So far, other than Jared Mauch <jared@puck.Nether.net>'s calculation where he neither confirmed nor disputed $.02/email, I've yet to see *one* quantified per-message price bandied about..
I didn't even try. As a matter of principle, I reject the possibility that others ought to be allowed to shift their "cost of goods sold" to me without my permission. And as a matter of scale, spam is something that everyone on the net can't do -- and I'm not interested in learning the equilibrium where adding one more spammer would not increase the total profitability of spam because noone anywhere can stand the stench of their own inbox any more.
Are you also unsure of the per-message costs of email? I'd thought I'd find *someone* who could quantify a cost.... I certainly don't know and I want enlightenment too!
I'm surprised you can't quantify the per-message costs either.
Because it makes no difference to the argument at hand, I just don't care. I'll pay whatever it costs to make personal messaging work for me. I will not sit quietly and have stolen from me what it costs to make spam work for others. The amount does not matter unless it's provably zero.
on the other hand, that doesn't disprove the case, since even in your example it would merely cause people to become a LOT more careful about they mail they sent. that CAN'T be a bad thing.
Apart from the balkanization of the lifeblood of the internet's communication systes, there's things like viruses, worms, zombie computers, etc.

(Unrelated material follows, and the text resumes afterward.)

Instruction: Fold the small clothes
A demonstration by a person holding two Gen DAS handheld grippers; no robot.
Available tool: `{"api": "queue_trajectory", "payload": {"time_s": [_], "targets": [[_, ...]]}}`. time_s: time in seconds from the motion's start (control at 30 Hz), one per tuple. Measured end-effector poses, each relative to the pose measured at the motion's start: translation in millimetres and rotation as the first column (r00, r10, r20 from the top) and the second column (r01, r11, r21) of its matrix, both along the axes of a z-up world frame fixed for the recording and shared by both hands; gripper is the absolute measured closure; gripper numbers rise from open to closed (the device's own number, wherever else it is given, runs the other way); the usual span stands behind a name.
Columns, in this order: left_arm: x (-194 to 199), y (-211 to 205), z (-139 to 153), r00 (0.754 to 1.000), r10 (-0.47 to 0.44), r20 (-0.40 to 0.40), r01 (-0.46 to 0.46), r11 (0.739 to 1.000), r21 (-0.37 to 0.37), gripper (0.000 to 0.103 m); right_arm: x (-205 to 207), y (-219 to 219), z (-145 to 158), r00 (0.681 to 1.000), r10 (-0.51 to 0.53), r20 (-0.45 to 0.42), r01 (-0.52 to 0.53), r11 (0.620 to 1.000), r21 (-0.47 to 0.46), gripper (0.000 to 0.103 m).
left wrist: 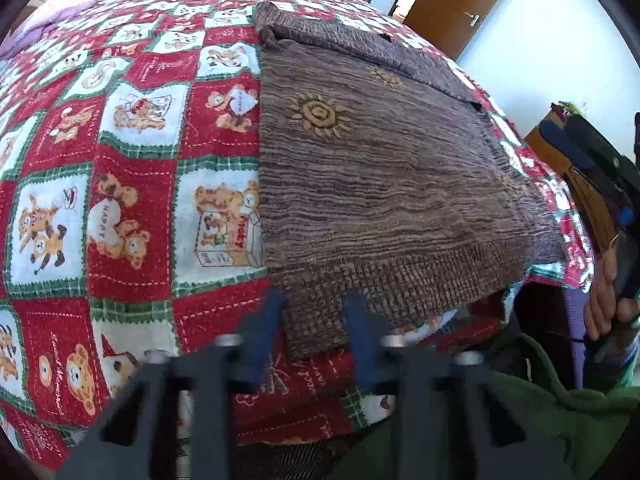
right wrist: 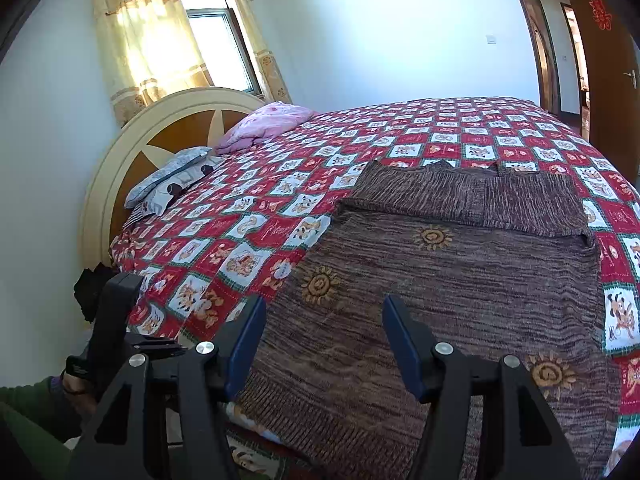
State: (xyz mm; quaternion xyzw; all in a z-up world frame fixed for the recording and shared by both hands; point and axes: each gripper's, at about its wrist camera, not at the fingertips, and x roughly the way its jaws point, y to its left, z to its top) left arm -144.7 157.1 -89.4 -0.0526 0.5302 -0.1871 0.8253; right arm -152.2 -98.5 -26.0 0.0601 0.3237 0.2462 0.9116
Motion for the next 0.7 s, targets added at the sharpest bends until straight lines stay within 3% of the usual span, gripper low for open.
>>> {"api": "queue_trajectory", "payload": {"time_s": [0.03,0.17,0.3,0.37,0.47,0.6,0.7], "targets": [[1,-2,0,1.000,-0.009,-0.010,0.008,1.000,-0.020,0.090,0,1,-3,1.000,0.002,-0.007,-0.002,1.000,-0.004,0.041],[2,-2,3,1.000,-0.004,-0.004,0.004,1.000,-0.028,0.095,-1,5,-19,0.999,0.011,-0.051,-0.012,1.000,-0.015,0.041],[12,1,18,1.000,0.001,-0.017,-0.004,0.986,-0.169,0.095,-1,9,-34,0.993,0.050,-0.107,-0.047,0.998,0.029,0.041],[20,-1,24,1.000,-0.008,-0.008,0.007,0.982,-0.191,0.095,-1,16,-41,0.988,0.084,-0.128,-0.081,0.996,0.029,0.041],[33,-7,29,1.000,-0.024,0.007,0.025,0.981,-0.194,0.095,-1,33,-51,0.977,0.149,-0.151,-0.150,0.989,0.006,0.041],[46,-12,24,0.998,-0.042,-0.036,0.032,0.971,-0.237,0.095,3,55,-68,0.954,0.219,-0.203,-0.223,0.975,0.004,0.041],[49,-19,23,0.997,-0.075,-0.032,0.067,0.975,-0.213,0.095,11,71,-82,0.939,0.253,-0.232,-0.262,0.965,-0.008,0.041]]}}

Then, folks will be more careful about what mail client they use, right?
There's also the transactional cost.. If a computer gets infected by a worm, who pays for the email it sends out? Who pays for the argument of who's responsible for the costs? Who's responsible for the tech support?
Then, folks will be more careful about what mail client they use, right?
What if the user can't pay... Will ISP's have to insure themselves against email worms? Will people with insecure email clients be subsidized by those with more secure clients? Is that theft too?
Then, folks will be more careful about what mail client they use, right?
But the only way to avoid it is to leave the business entirely. Will you, like Donald Knuth, be giving up your email address?
Once there's a way to provably know that the sender agrees to my terms (which includes forfeiting a guaranteed bond if they send mail in violation of those terms) then I'll be giving up SMTP as it exists today, yes. (Sort of like I had to give up TELNET, and for very similar reasons.)
I'm still hoping somone out there can quantify those per-message costs of email and spam.
Don't hole your breath while you wait, you could turn blue. Because unless the costs are provably zero or unless you intend to pay those costs for the rest of us, then the costs only matter when proving damages against spammers in court. Spam will still be unilateral cost shifting ("theft") no matter what number you calculate.